__DESCRIPTION OF THE TASK__
Among the entries below, find the lines with the word "separated" and return them.

======

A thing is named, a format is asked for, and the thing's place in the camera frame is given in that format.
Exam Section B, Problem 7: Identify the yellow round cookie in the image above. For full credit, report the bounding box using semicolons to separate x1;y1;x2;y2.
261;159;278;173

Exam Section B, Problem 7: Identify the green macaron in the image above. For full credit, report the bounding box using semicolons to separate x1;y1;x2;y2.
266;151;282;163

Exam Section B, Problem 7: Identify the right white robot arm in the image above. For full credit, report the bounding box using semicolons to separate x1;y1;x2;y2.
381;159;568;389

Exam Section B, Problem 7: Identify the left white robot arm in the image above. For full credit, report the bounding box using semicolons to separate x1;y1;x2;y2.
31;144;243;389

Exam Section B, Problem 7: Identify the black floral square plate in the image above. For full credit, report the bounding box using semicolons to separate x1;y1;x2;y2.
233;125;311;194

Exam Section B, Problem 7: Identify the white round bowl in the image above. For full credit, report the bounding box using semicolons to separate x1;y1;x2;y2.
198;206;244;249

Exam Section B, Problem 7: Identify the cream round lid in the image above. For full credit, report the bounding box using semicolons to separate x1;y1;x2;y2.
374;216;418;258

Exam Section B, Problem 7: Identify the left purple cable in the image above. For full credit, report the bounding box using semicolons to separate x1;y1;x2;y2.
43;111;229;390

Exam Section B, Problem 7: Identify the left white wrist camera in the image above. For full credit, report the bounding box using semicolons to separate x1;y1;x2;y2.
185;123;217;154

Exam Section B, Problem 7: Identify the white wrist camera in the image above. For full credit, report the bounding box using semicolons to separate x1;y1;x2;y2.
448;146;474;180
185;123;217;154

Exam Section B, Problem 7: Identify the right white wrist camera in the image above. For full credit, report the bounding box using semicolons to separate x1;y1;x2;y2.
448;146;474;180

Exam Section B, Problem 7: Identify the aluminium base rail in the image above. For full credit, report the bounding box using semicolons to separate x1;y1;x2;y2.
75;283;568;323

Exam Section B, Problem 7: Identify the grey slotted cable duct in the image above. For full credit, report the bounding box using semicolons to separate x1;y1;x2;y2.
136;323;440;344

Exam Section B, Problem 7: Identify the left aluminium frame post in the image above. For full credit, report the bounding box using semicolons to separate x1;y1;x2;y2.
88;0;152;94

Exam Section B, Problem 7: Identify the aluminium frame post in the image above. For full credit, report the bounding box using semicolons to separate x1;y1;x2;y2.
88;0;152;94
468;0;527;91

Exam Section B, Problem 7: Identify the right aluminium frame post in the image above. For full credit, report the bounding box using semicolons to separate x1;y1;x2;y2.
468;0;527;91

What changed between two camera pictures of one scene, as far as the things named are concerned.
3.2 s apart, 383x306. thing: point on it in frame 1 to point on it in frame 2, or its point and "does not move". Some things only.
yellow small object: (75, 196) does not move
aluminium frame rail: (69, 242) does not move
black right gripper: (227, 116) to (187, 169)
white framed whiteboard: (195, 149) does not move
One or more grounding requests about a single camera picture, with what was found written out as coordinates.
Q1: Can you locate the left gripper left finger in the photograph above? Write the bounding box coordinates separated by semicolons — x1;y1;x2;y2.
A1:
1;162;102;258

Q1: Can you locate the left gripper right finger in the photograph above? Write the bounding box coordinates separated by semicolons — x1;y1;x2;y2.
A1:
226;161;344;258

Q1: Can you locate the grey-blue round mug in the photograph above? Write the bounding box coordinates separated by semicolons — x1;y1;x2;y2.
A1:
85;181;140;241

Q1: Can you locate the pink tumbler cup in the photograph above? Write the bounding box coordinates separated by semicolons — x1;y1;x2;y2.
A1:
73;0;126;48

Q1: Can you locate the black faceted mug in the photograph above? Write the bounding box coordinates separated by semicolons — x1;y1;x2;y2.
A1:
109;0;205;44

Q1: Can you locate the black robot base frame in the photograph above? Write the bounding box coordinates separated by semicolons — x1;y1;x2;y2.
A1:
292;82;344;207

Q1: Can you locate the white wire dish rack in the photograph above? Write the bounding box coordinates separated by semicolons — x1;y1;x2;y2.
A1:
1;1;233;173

======

__RESULT OF THE EXERCISE__
Q1: Can you locate the left gripper left finger in the photograph above? Write the bounding box coordinates separated by semicolons — x1;y1;x2;y2.
Q1: Can you locate the left gripper right finger in the photograph above? Write the bounding box coordinates separated by semicolons — x1;y1;x2;y2.
Q1: Can you locate the grey-blue round mug in the photograph above? Write the bounding box coordinates separated by semicolons — x1;y1;x2;y2.
Q1: Can you locate the pink tumbler cup in the photograph above? Write the bounding box coordinates separated by semicolons — x1;y1;x2;y2.
Q1: Can you locate the black faceted mug in the photograph above? Write the bounding box coordinates separated by semicolons — x1;y1;x2;y2.
Q1: Can you locate the black robot base frame in the photograph above? Write the bounding box coordinates separated by semicolons — x1;y1;x2;y2.
Q1: Can you locate the white wire dish rack in the photograph above? Write the bounding box coordinates separated by semicolons — x1;y1;x2;y2.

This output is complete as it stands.